• **Work request**: How many lines of these entries hold the string "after"? Reply with the number alone.

####

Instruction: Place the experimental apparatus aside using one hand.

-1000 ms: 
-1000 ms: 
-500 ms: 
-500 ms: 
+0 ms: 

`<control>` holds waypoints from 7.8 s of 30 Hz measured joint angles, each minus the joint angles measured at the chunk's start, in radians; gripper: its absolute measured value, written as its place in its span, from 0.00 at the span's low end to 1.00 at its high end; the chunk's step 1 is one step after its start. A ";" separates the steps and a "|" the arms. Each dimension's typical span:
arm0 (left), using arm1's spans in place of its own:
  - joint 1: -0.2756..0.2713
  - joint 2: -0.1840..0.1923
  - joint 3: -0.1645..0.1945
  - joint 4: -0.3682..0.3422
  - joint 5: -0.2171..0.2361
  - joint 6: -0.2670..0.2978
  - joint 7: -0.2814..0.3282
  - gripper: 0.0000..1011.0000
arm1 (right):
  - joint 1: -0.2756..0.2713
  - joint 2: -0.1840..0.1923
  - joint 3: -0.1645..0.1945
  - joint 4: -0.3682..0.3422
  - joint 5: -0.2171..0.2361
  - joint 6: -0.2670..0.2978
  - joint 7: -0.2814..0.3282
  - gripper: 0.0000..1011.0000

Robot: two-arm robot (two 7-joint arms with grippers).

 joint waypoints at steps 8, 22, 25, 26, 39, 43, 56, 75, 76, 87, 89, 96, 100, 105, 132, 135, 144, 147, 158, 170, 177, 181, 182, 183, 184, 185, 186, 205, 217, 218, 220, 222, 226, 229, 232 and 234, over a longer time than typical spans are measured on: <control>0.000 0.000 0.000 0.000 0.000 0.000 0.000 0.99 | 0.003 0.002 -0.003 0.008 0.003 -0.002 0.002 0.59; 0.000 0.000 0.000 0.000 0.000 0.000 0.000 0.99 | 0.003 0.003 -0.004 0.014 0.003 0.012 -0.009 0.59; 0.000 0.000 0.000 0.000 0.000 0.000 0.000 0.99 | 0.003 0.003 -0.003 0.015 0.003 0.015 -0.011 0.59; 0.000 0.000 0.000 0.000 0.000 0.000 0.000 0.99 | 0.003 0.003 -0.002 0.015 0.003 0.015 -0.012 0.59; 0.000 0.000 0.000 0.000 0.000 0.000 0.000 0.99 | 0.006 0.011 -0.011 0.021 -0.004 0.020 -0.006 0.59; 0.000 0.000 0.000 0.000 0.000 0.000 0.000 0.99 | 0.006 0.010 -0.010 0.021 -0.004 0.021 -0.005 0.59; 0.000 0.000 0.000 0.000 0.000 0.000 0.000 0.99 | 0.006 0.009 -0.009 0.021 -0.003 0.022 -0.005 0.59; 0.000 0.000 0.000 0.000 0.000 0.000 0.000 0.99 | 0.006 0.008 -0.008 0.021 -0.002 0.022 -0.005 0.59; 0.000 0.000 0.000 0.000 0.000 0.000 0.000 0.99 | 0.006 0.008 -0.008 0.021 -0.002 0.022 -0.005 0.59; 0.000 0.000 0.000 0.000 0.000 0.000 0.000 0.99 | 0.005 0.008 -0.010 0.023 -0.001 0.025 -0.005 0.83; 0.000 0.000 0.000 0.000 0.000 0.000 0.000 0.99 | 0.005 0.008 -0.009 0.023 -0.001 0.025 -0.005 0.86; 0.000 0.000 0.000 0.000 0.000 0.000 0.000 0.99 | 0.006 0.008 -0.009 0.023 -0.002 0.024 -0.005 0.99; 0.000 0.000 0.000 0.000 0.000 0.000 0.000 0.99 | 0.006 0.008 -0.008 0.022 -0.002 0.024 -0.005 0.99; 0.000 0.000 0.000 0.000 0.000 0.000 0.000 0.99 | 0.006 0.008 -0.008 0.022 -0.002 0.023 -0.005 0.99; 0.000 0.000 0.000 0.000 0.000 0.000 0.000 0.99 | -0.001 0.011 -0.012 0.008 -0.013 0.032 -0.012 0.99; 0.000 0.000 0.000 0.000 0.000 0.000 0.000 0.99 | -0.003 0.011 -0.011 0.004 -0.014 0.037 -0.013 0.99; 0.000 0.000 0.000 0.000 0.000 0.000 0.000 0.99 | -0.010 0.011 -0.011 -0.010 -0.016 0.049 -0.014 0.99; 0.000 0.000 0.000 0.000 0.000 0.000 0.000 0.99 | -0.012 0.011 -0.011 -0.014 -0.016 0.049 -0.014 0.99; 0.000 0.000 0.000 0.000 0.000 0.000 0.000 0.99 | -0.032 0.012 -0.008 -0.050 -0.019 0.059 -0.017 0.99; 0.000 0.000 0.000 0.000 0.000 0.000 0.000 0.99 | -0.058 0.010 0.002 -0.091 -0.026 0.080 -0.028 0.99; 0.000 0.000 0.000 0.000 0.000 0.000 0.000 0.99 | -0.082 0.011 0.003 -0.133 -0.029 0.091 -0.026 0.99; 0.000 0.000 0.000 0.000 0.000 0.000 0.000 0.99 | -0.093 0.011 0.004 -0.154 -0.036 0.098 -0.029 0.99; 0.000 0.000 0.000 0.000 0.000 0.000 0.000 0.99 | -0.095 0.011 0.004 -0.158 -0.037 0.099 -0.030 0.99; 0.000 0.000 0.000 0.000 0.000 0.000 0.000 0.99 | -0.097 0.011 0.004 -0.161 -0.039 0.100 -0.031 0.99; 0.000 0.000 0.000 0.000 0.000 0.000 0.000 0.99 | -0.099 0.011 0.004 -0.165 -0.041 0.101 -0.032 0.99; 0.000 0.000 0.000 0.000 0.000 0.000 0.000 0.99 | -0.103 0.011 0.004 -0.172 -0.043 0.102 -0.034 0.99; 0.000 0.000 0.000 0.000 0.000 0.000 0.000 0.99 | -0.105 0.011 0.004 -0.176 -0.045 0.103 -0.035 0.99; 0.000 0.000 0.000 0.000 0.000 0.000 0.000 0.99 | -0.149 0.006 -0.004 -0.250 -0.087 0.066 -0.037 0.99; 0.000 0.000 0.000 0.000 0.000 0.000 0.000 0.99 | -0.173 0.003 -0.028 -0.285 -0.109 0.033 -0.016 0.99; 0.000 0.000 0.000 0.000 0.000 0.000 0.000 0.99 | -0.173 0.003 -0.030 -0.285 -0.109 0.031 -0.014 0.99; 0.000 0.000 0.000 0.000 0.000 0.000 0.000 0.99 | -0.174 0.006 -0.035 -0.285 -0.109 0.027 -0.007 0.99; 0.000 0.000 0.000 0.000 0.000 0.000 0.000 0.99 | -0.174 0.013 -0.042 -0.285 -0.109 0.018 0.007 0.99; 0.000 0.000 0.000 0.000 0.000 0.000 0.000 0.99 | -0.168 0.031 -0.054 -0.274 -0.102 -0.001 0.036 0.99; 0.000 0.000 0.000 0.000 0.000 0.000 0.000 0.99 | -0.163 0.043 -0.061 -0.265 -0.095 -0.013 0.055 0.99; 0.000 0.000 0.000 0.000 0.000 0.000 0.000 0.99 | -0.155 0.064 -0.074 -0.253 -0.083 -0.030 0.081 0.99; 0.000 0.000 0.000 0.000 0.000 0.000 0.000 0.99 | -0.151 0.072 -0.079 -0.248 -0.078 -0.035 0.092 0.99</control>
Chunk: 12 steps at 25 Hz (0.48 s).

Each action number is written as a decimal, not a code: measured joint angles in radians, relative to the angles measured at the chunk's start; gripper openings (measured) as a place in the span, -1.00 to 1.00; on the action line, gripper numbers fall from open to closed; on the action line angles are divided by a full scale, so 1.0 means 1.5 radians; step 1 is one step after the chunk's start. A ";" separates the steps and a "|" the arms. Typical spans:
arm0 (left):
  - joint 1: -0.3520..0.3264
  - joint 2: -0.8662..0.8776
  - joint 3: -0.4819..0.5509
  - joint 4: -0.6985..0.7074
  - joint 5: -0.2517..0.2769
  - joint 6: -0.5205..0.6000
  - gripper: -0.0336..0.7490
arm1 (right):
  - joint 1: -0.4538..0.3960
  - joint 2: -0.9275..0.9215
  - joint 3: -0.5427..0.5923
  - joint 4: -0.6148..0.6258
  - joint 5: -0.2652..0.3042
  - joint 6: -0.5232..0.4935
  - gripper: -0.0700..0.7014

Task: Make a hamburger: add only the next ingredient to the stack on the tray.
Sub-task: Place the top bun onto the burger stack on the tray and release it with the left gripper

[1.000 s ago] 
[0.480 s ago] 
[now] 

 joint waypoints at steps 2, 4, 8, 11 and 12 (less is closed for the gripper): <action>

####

• **Solution to this problem**: 2